In the meantime, the plants arrive and I go back down the hill to show them where to put them. They start downloading and I run up to the house to call the store where I bought the appliances, if, since the appliances have been delivered a month early,  they have, as promised, arranged for someone to come install them, and they say no!! Luckily, Alberto the plumber comes up from having installed the pump and I ask if he knows how to install the stove and dishwasher. By then the appliance delivery guys have left and he says yes, but he’ll need help lifting the stove out. I help him do that but wonder how we are going to get it up the steps to the garage.

The doorbell rings. It is the plant guys who have put all the plants into the spare lot and are ready to be paid. I ask the guy they’ve hired to help if he will help Alberto carry the dishwasher up the steps to the garage, which he does. I tip him and they leave. Alberto installs the new stove and gets it going, then learns they haven’t delivered a hose with the dishwasher.
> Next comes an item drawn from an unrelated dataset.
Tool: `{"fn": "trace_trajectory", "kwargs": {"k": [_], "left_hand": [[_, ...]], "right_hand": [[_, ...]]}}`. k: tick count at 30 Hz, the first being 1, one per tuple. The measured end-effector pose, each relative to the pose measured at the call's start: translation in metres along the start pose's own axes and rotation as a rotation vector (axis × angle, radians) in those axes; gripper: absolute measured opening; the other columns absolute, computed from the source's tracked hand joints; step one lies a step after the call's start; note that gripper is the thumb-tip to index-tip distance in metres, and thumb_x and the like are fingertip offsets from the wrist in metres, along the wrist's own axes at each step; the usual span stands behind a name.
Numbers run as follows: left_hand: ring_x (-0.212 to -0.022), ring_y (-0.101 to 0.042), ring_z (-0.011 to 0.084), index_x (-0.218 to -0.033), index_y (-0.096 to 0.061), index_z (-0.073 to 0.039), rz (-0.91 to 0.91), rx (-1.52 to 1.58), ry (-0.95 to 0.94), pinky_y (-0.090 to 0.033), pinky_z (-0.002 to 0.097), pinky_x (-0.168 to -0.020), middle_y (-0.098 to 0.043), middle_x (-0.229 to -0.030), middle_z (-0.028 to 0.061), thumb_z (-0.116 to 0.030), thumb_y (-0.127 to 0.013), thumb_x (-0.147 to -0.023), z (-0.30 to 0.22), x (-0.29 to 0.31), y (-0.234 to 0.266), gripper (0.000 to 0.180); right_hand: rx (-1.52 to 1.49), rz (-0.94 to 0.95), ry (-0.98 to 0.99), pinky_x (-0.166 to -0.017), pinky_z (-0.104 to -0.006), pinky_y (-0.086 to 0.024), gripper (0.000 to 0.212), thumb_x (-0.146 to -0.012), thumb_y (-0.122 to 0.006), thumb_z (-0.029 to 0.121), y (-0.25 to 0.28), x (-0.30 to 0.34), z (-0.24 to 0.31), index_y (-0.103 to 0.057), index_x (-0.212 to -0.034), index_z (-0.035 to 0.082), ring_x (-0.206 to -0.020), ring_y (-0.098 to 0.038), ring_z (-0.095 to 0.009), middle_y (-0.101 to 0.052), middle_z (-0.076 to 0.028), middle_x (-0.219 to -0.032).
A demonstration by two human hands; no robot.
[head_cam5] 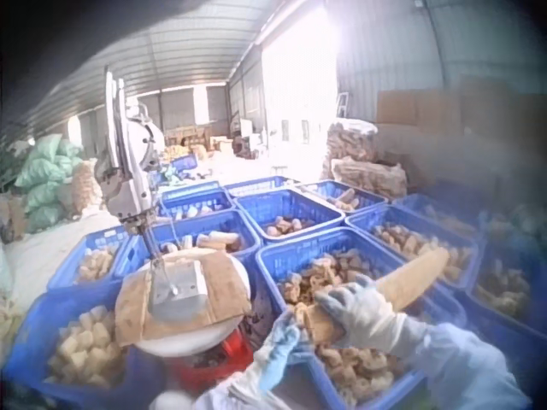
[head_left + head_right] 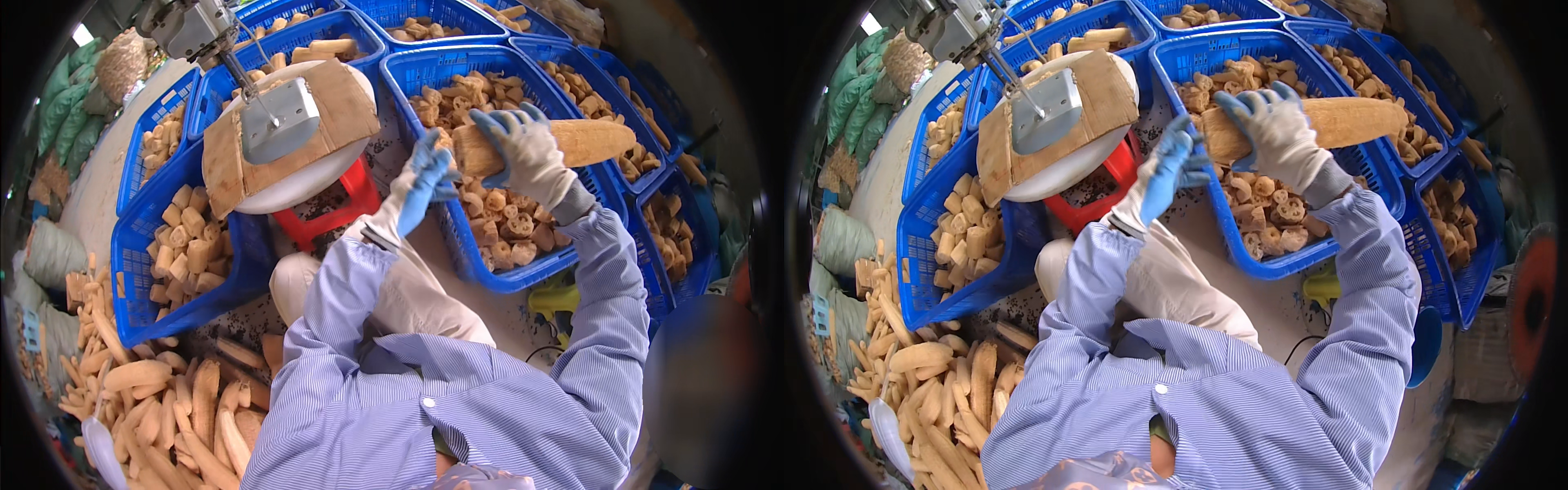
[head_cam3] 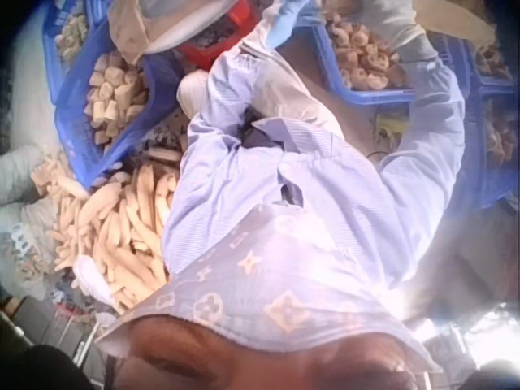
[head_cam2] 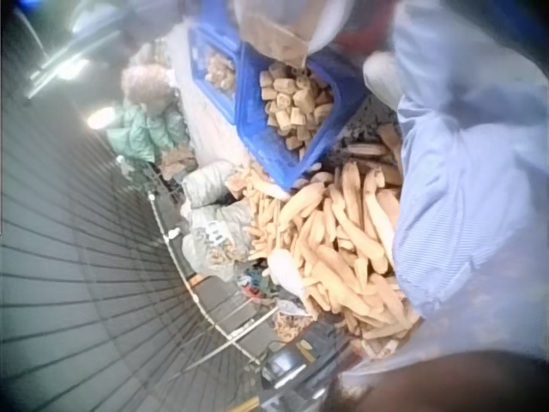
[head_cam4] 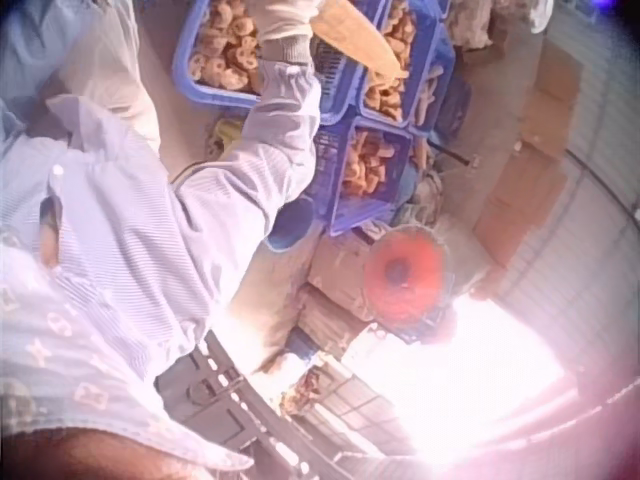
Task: The person uses a specialized circular cutting machine to slice dried loofah sponges into smaller cylindrical sections. They pick up whole loofahs from a pile on their left, position them under the cutting blade, rotate the loofah to complete the cut, and then place the cut pieces and remnants into blue plastic crates.
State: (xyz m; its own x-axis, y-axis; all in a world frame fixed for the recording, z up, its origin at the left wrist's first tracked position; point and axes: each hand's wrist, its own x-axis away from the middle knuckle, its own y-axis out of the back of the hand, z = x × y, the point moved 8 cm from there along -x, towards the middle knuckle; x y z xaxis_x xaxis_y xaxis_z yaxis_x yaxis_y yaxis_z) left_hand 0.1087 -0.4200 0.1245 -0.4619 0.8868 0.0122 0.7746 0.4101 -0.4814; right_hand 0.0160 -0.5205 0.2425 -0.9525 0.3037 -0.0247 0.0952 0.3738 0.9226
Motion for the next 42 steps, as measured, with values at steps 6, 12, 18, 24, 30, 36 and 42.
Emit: {"fn": "trace_trajectory", "kwargs": {"k": [6, 12, 18, 24, 30, 36, 42], "left_hand": [[-0.088, -0.058, 0.0051, -0.126, -0.061, -0.010, -0.140, -0.291, -0.231, -0.051, 0.0234, -0.072, -0.062, -0.102, -0.0036, -0.027, -0.073, -0.091, -0.071, 0.032, 0.036, 0.041], [-0.103, -0.060, 0.0103, -0.127, -0.057, -0.005, -0.215, -0.421, -0.347, -0.051, 0.0259, -0.090, -0.063, -0.112, 0.0017, -0.010, -0.078, -0.086, -0.131, 0.089, 0.116, 0.046], [-0.104, -0.057, 0.0075, -0.134, -0.059, -0.011, -0.412, -0.440, -0.405, -0.047, 0.0216, -0.090, -0.062, -0.117, -0.0016, -0.013, -0.074, -0.090, -0.169, 0.110, 0.197, 0.047], [-0.123, -0.055, 0.0150, -0.142, -0.052, -0.006, -0.469, -0.602, -0.456, -0.041, 0.0269, -0.106, -0.060, -0.136, 0.0074, -0.009, -0.072, -0.089, -0.209, 0.104, 0.266, 0.057], [-0.133, -0.048, 0.0202, -0.144, -0.047, -0.006, -0.489, -0.554, -0.437, -0.040, 0.0304, -0.110, -0.055, -0.142, 0.0089, -0.007, -0.075, -0.086, -0.214, 0.095, 0.311, 0.065], [-0.134, -0.048, 0.0220, -0.147, -0.044, -0.009, -0.512, -0.508, -0.435, -0.041, 0.0316, -0.111, -0.054, -0.143, 0.0099, -0.007, -0.075, -0.086, -0.207, 0.094, 0.318, 0.069], [-0.127, -0.053, 0.0209, -0.150, -0.040, -0.013, -0.555, -0.543, -0.428, -0.043, 0.0303, -0.108, -0.054, -0.143, 0.0104, -0.006, -0.074, -0.087, -0.206, 0.102, 0.331, 0.072]], "right_hand": [[-0.316, -0.199, 0.091, -0.119, -0.0543, -0.024, 0.126, -0.056, -0.093, 0.050, 0.008, -0.022, 0.040, -0.023, -0.157, 0.020, -0.131, -0.049, -0.034, -0.052, -0.014, -0.140], [-0.425, -0.173, 0.254, -0.115, -0.0513, -0.033, 0.108, -0.058, -0.090, 0.054, 0.005, -0.089, 0.062, -0.040, -0.150, 0.026, -0.130, -0.050, -0.033, -0.057, -0.011, -0.135], [-0.297, -0.433, 0.242, -0.113, -0.0555, -0.030, 0.100, -0.060, -0.090, 0.046, 0.042, -0.148, 0.131, -0.042, -0.147, 0.033, -0.127, -0.050, -0.035, -0.056, -0.009, -0.132], [-0.260, -0.447, 0.145, -0.117, -0.0522, -0.025, 0.095, -0.070, -0.082, 0.051, 0.039, -0.200, 0.187, -0.036, -0.151, 0.035, -0.137, -0.040, -0.031, -0.046, -0.008, -0.146], [-0.314, -0.550, 0.195, -0.117, -0.0504, -0.025, 0.091, -0.068, -0.083, 0.048, 0.034, -0.231, 0.214, -0.040, -0.148, 0.036, -0.136, -0.041, -0.031, -0.046, -0.005, -0.148], [-0.285, -0.564, 0.204, -0.115, -0.0509, -0.027, 0.089, -0.066, -0.084, 0.045, 0.033, -0.236, 0.217, -0.045, -0.146, 0.037, -0.134, -0.043, -0.031, -0.049, -0.004, -0.145], [-0.268, -0.591, 0.225, -0.114, -0.0506, -0.028, 0.090, -0.066, -0.085, 0.044, 0.039, -0.235, 0.228, -0.045, -0.146, 0.037, -0.131, -0.045, -0.031, -0.051, -0.004, -0.142]]}}
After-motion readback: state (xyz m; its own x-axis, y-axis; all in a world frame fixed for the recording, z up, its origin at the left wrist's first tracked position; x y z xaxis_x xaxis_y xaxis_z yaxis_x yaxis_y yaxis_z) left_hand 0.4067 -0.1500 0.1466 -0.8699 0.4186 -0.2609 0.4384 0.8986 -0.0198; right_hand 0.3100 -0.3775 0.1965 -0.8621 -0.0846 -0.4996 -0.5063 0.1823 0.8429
We also discover ten years of cockroach poop behind the dishwasher. He puts the dishwasher out on the terraza and I try calling Yolanda for the sixth time and she answers! Yes, they want both appliances and will come to get them tonight. Alberto departs to drive to Jocotepec to get a new hose.
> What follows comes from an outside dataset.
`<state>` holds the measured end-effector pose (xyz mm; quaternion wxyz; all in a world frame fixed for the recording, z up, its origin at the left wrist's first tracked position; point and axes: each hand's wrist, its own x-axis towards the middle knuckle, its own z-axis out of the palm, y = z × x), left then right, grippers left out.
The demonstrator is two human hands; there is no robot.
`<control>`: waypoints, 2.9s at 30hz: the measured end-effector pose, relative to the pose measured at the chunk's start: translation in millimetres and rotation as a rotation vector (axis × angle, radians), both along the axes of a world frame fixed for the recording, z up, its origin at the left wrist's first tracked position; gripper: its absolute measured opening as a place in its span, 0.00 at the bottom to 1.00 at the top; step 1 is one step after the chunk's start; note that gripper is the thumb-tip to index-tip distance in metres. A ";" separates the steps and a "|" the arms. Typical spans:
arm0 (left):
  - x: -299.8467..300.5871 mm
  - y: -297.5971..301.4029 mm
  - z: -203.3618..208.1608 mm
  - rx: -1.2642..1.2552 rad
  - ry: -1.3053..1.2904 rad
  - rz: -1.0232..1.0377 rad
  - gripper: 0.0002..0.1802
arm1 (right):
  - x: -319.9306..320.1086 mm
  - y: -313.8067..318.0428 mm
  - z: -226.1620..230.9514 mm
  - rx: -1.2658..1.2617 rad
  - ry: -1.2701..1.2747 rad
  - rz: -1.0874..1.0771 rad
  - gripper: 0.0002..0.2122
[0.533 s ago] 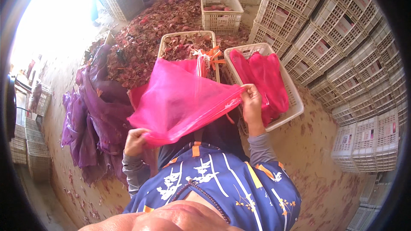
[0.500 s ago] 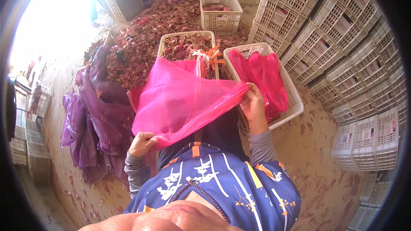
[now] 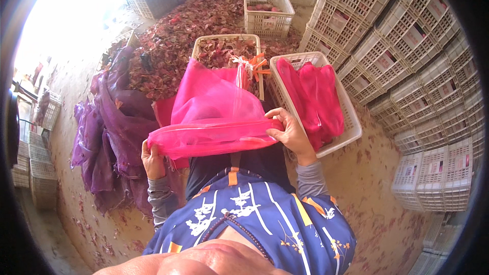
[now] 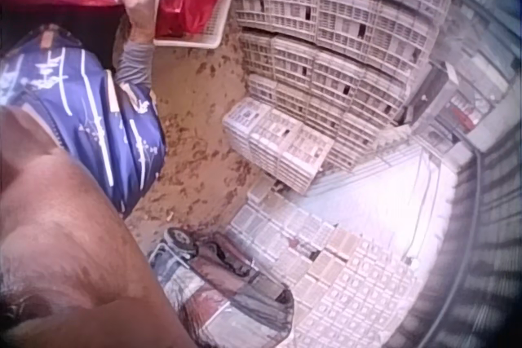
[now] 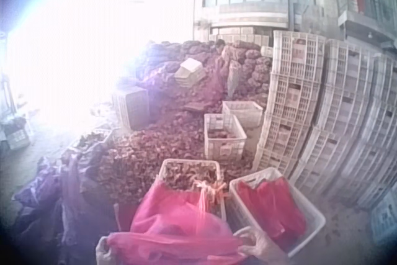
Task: The person takes pink mesh bags, stretches them open, and fits them over plastic baskets filled with onions and red onion skins.
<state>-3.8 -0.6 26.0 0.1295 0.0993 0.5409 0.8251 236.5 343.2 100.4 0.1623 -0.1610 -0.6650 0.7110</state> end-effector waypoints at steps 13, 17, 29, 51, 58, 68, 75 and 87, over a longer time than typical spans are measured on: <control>16.8 5.7 38.8 -0.591 0.095 -0.854 0.16 | -13.7 29.9 -23.2 -0.606 0.364 -0.536 0.07; 19.3 -21.6 -8.4 0.362 -0.345 -0.211 0.18 | 1.7 34.7 -22.1 -0.756 0.240 -0.081 0.07; -10.0 -10.6 -19.6 0.351 -0.220 -0.051 0.10 | -7.3 4.0 -10.2 0.455 -0.163 -0.046 0.13; 2.1 9.8 6.7 0.177 -0.029 0.095 0.09 | -20.5 16.0 -18.7 0.434 -0.100 -0.162 0.09; 4.7 -1.0 16.9 -0.190 -0.007 -0.390 0.07 | -18.2 37.7 -46.5 0.206 0.151 -0.500 0.05; 7.7 -12.8 31.5 0.833 -0.257 -0.500 0.16 | -2.8 22.4 7.6 -0.099 -0.182 0.328 0.13; -10.1 -9.5 13.3 0.480 -0.051 -0.272 0.17 | -11.0 -0.2 -9.8 0.293 -0.155 0.378 0.13; 2.4 5.0 9.2 0.277 -0.219 -0.322 0.14 | -23.7 29.8 -35.7 0.841 0.056 -0.520 0.08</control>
I go to sit in front of the fan and take my mask off as I’m now soaking wet and my glasses are totally fogged over from all that running up and down the hill and breathing hot air that leaked out around the top of the mask right up to inside my glasses. What a day!! All mistimed appearances that somehow meshed. If Alberto hadn’t been here I would have had no one to install the appliances. If the plant guys hadn’t come a day early, there would have been no one to help him carry the stove up the stairs to the garage, but as things turned out, everything jelled. And that, my dears, is a perfect description of Mexico for you. Things that seem pandemonium just seem to work out. Not in the time you’d planned for them to work out and certainly not in the way you’d planned for them to turn out, but nonetheless, they turn out!

P.S. Yolanda just called to say they will come for the appliances tomorrow. “But the dishwasher is standing out on the terrace. What if it rains?” I ask. “It will be fine. The dishwasher will be fine,” she answers. And she is probably right.